■ **WHAT YOU SHOULD DO**
Keep the images out while you set down the data exactly.

(Beginning of DATASET EXTRACT)

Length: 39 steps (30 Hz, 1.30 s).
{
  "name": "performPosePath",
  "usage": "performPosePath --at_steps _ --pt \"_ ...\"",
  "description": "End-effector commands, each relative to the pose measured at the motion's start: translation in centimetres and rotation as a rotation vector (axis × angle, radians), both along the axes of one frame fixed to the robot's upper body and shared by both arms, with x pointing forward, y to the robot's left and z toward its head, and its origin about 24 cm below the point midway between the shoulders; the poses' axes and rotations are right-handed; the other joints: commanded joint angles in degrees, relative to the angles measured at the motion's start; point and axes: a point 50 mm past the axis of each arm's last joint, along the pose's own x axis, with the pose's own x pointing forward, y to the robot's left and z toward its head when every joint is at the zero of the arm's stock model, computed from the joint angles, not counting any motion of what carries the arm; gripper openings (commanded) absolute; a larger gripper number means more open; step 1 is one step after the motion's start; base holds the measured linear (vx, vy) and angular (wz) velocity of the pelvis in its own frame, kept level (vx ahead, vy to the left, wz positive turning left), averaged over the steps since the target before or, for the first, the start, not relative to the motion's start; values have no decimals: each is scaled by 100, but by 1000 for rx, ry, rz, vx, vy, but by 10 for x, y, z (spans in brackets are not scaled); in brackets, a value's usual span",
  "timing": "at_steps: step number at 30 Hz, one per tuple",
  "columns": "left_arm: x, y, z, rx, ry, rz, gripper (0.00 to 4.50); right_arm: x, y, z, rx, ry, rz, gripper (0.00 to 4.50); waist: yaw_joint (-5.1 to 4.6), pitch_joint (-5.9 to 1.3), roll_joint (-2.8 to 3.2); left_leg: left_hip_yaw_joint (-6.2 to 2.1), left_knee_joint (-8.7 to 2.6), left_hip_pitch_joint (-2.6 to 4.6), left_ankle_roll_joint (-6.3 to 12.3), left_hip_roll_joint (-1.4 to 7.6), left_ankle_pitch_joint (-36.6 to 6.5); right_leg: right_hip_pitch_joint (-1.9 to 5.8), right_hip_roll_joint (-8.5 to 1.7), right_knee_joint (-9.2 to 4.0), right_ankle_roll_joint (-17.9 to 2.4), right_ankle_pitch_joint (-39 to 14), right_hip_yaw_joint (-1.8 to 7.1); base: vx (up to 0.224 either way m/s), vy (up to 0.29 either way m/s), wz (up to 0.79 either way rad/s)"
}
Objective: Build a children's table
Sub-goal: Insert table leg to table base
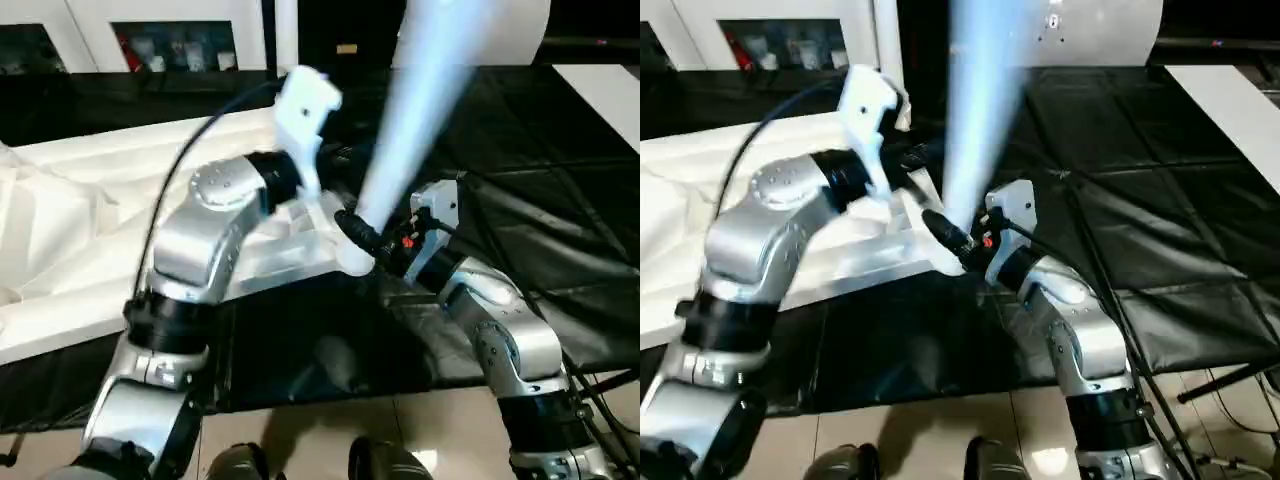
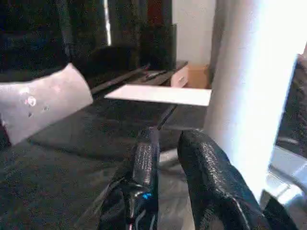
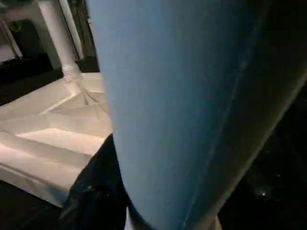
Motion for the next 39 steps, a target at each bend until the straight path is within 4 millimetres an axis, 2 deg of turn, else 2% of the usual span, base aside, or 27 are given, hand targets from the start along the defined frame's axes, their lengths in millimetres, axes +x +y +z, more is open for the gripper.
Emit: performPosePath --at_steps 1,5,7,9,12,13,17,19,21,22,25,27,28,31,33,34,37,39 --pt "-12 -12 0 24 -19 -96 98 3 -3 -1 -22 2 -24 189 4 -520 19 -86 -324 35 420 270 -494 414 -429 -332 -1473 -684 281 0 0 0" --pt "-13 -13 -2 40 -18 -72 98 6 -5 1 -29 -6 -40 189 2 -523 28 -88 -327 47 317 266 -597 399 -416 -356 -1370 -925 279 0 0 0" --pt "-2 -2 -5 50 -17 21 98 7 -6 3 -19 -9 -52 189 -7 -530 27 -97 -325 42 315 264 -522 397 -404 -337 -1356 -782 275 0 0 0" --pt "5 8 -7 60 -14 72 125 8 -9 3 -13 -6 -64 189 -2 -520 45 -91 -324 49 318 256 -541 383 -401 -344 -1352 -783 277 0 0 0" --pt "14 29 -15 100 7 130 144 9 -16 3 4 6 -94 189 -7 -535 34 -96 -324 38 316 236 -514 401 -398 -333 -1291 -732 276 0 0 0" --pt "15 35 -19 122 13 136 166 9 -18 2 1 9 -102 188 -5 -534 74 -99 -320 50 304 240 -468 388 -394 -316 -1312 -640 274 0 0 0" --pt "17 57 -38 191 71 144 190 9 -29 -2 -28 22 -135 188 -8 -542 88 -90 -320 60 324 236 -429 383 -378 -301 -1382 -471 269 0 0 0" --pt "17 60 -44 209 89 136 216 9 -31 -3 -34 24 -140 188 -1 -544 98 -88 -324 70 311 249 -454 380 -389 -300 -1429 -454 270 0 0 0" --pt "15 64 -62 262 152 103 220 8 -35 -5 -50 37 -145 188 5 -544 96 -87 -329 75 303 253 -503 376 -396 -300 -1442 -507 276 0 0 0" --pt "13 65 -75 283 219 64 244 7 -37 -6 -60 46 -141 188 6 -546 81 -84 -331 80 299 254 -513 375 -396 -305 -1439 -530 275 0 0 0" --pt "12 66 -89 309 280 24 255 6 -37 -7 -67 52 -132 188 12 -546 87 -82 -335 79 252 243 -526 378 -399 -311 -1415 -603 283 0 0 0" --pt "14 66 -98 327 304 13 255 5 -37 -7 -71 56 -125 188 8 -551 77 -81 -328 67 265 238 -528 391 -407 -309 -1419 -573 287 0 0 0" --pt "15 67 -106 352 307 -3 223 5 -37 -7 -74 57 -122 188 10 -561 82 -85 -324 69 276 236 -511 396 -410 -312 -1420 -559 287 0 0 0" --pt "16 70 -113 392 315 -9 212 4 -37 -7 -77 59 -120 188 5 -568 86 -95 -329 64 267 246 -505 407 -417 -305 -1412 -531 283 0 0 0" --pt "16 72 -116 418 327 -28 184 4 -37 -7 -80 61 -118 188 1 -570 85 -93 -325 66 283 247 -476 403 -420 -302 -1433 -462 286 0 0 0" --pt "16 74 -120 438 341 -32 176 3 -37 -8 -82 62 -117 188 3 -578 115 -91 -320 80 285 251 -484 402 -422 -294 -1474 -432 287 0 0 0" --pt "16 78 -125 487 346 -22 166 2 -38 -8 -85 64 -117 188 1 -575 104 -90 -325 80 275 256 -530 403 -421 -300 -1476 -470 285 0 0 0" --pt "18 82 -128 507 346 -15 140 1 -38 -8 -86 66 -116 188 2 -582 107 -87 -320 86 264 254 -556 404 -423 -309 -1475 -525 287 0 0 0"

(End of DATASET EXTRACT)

■ **ANSWER BOX**
Length: 39 steps (30 Hz, 1.30 s).
{
  "name": "performPosePath",
  "usage": "performPosePath --at_steps _ --pt \"_ ...\"",
  "description": "End-effector commands, each relative to the pose measured at the motion's start: translation in centimetres and rotation as a rotation vector (axis × angle, radians), both along the axes of one frame fixed to the robot's upper body and shared by both arms, with x pointing forward, y to the robot's left and z toward its head, and its origin about 24 cm below the point midway between the shoulders; the poses' axes and rotations are right-handed; the other joints: commanded joint angles in degrees, relative to the angles measured at the motion's start; point and axes: a point 50 mm past the axis of each arm's last joint, along the pose's own x axis, with the pose's own x pointing forward, y to the robot's left and z toward its head when every joint is at the zero of the arm's stock model, computed from the joint angles, not counting any motion of what carries the arm; gripper openings (commanded) absolute; a larger gripper number means more open; step 1 is one step after the motion's start; base holds the measured linear (vx, vy) and angular (wz) velocity of the pelvis in its own frame, kept level (vx ahead, vy to the left, wz positive turning left), averaged over the steps since the target before or, for the first, the start, not relative to the motion's start; values have no decimals: each is scaled by 100, but by 1000 for rx, ry, rz, vx, vy, but by 10 for x, y, z (spans in brackets are not scaled); in brackets, a value's usual span",
  "timing": "at_steps: step number at 30 Hz, one per tuple",
  "columns": "left_arm: x, y, z, rx, ry, rz, gripper (0.00 to 4.50); right_arm: x, y, z, rx, ry, rz, gripper (0.00 to 4.50); waist: yaw_joint (-5.1 to 4.6), pitch_joint (-5.9 to 1.3), roll_joint (-2.8 to 3.2); left_leg: left_hip_yaw_joint (-6.2 to 2.1), left_knee_joint (-8.7 to 2.6), left_hip_pitch_joint (-2.6 to 4.6), left_ankle_roll_joint (-6.3 to 12.3), left_hip_roll_joint (-1.4 to 7.6), left_ankle_pitch_joint (-36.6 to 6.5); right_leg: right_hip_pitch_joint (-1.9 to 5.8), right_hip_roll_joint (-8.5 to 1.7), right_knee_joint (-9.2 to 4.0), right_ankle_roll_joint (-17.9 to 2.4), right_ankle_pitch_joint (-39 to 14), right_hip_yaw_joint (-1.8 to 7.1); base: vx (up to 0.224 either way m/s), vy (up to 0.29 either way m/s), wz (up to 0.79 either way rad/s)"
}
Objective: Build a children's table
Sub-goal: Insert table leg to table base
Motion for the next 39 steps, a target at each bend until the straight path is within 4 millimetres an axis, 2 deg of turn, else 2% of the usual span, base aside, or 27 are given, hand targets from the start along the defined frame's axes, their lengths in millimetres, axes +x +y +z, more is open for the gripper.
Emit: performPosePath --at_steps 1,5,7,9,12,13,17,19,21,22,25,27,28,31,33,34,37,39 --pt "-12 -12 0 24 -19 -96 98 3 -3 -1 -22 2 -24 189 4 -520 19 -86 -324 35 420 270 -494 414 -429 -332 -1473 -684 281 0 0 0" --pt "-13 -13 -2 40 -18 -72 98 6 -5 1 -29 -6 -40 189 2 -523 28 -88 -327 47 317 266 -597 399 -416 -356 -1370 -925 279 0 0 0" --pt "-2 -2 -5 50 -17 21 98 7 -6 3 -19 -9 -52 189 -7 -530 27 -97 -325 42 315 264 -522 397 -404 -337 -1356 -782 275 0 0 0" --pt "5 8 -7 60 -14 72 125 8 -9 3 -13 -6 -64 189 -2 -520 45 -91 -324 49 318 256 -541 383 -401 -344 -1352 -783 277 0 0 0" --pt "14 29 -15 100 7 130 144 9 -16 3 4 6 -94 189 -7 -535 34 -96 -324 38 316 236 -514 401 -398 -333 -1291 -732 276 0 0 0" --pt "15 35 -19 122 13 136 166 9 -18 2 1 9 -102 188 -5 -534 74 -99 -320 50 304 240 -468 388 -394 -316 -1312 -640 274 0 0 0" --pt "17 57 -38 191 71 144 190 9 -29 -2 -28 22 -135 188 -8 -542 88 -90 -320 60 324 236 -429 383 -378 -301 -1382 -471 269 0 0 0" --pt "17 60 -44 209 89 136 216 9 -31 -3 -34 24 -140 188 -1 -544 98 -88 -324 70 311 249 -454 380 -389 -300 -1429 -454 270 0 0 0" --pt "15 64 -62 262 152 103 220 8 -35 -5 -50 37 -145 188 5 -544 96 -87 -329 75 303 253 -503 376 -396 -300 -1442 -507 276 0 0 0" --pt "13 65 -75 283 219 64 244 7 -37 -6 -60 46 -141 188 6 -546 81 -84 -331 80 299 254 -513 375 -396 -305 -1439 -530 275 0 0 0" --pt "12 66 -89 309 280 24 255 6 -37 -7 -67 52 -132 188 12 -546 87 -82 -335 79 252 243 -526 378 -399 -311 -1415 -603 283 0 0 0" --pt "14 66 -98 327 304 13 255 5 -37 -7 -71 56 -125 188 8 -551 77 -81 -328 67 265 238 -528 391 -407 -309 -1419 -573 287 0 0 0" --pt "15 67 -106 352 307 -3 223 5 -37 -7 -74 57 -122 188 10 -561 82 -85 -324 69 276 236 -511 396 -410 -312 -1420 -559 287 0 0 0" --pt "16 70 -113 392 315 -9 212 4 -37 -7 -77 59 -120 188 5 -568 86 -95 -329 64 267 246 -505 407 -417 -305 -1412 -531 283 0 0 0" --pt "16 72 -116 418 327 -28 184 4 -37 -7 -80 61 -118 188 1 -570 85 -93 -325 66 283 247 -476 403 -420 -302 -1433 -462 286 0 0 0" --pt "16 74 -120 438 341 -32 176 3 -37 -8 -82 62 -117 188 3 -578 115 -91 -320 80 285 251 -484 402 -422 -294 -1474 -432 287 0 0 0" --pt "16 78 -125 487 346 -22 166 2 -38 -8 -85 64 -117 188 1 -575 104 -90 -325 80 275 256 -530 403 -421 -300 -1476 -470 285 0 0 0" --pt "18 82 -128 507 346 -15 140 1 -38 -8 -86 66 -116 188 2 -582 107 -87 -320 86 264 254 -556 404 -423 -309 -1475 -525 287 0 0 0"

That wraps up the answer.